Thai opposition vows to block elections

Aside from declaring a boycott, opposition vows it will stop parties from registering for the February polls.

Tens of thousands of Thai protesters have rallied in their latest attempt to oust the prime minister, paralysing central Bangkok and vowing to block parties from registering for hotly disputed polls in February.

The protest on Sunday followed a declaration by the main opposition Democrat Party that it would boycott a snap election called by embattled Prime Minister Yingluck Shinawatra for February 2.

At least 150,000 people had gathered at several sites across Bangkok by Sunday evening, National Security Council chief Paradorn Pattanatabut said. 

Firebrand protest leader Suthep Thaugsuban, who has vowed to destroy the “Thaksin regime”, dismisses Yingluck’s call for an election, saying it will install another Thaksin-allied government.

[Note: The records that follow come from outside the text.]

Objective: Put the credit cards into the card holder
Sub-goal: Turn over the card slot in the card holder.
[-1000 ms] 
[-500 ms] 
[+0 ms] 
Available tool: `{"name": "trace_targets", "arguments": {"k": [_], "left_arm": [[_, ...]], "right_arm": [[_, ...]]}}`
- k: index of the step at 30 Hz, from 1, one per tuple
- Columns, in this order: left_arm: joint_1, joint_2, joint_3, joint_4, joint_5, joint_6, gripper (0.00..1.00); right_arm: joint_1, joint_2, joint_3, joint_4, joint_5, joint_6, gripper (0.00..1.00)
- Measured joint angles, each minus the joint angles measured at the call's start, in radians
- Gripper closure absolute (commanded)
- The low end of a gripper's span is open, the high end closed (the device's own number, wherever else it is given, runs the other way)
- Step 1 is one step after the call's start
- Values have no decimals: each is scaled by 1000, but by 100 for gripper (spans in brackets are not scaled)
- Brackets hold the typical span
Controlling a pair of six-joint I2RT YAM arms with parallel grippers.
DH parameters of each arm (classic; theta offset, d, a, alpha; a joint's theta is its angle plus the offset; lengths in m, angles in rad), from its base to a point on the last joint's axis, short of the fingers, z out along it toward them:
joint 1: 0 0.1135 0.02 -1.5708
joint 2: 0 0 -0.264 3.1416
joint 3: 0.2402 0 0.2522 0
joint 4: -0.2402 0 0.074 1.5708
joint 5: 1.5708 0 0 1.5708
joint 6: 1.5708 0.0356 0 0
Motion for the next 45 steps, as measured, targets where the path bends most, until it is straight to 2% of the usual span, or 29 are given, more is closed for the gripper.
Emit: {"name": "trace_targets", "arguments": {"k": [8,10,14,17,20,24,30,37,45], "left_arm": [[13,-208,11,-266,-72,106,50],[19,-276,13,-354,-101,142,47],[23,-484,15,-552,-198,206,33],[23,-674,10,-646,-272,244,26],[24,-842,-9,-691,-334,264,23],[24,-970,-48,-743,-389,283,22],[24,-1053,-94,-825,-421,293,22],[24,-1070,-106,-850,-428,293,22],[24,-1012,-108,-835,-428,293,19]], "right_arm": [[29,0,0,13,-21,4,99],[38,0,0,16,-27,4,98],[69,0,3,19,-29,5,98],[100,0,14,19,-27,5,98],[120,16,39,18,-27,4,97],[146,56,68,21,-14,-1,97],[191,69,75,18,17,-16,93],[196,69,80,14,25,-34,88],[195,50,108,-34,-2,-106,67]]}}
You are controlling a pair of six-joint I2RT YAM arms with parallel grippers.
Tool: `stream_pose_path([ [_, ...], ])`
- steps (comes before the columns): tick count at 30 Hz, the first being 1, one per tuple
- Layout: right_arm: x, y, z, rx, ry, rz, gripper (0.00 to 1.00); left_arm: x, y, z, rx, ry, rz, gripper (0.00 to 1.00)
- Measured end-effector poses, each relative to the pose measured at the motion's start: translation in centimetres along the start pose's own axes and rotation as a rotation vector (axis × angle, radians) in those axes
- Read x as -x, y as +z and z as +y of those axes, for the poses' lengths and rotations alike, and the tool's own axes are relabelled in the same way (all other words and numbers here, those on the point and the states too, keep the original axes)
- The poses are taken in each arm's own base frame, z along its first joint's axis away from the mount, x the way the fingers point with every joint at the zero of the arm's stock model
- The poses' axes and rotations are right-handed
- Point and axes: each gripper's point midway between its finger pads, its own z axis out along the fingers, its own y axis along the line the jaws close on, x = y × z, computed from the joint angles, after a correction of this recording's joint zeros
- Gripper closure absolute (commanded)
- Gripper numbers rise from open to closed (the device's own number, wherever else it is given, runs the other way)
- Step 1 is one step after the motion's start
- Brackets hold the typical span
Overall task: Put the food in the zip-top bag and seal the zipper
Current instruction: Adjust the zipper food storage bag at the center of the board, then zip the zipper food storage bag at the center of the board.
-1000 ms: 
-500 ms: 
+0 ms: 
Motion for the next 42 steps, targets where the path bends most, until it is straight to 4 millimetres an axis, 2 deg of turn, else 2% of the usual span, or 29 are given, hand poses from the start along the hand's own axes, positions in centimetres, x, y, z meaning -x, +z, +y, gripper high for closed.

Addressing a crowd of tens of thousands at the city’s Democracy Monument, Suthep urged protesters to blockade the site where the Election Commission is due to hold party registrations from Monday.

“Whoever wants to go inside to register will have to pass through us,” he said. “If we do not hold the country by February 2, we will shut the country down. No one will go to vote,” he added.

“We will take our country back from the hands of the Thaksin regime,” Suthep said.

Al Jazeera’s Jonathan Gravenor, reporting from Bangkok, said anti-government protesters have shown “stamina and the ability to organise.”

“At each location they have been able to set up an elaborate stage and bring in tens of thousands of people,” he said. “But the question is, is the government listening?”

‘People’s Council’

Thailand has lurched deeper and deeper into crisis despite Yingluck’s attempt to dissipate the unrest by calling an election.

Demonstrators want to rid Thailand of Yingluck and the influence of her Dubai-based brother Thaksin — an ousted billionaire ex-premier who is despised by a coalition of the southern Thai poor, the Bangkok middle classes and the elite.

The self-proclaimed People’s Democratic Reform Committee is calling for an  unelected “people’s council” to be installed to oversee sweeping but loosely-defined reforms before new elections in around a year to 18 months.

Earlier several thousand people — mainly women — gathered outside Yingluck’s suburban house amid tight security, although the premier was travelling outside the capital.

Blowing whistles — the symbol of the weeks-long protests — and waving Thai flags, the crowd chanted  “Yingluck get out!”

The premier, who was forced to dissolve parliament in early December after the Democrat Party resigned en masse from parliament, is in the northeast of the country — the heartland of her ruling party.

Analysts said Suthep’s bid is backed by powerful behind-the-scenes forces in a country which has seen 18 successful or attempted coups since 1932.

His movement was bolstered Saturday by the Democrats’ announcement of a poll boycott.

The move dismayed the prime minister, who said elections must take place to secure Thailand’s fragile democracy.

“If we don’t hold on to the democratic system, what should we hold on to?” she told reporters Sunday.

“If you don’t accept this government, please accept the system,” she said, adding elections would allow protesters to be heard at the ballot box.

Suthep led a boisterous march of several thousand people to Bangkok’s main commercial district, as demonstrators blocked traffic at several points across Bangkok — including at a symbolic intersection occupied by rival “Red Shirts” in 2010 pro-Thaksin rallies which ended in bloodshed.

Suthep, who was then deputy prime minister for the Democrat Party government, faces murder charges over the crackdown, which left scores dead.

Democrat leader Abhisit Vejjajiva has also been indicted for murder over the crackdown.

The Democrats have not won an elected majority in some two decades. Their party previously boycotted elections in 2006, helping to create the political vacuum which heralded a military coup that ousted Thaksin.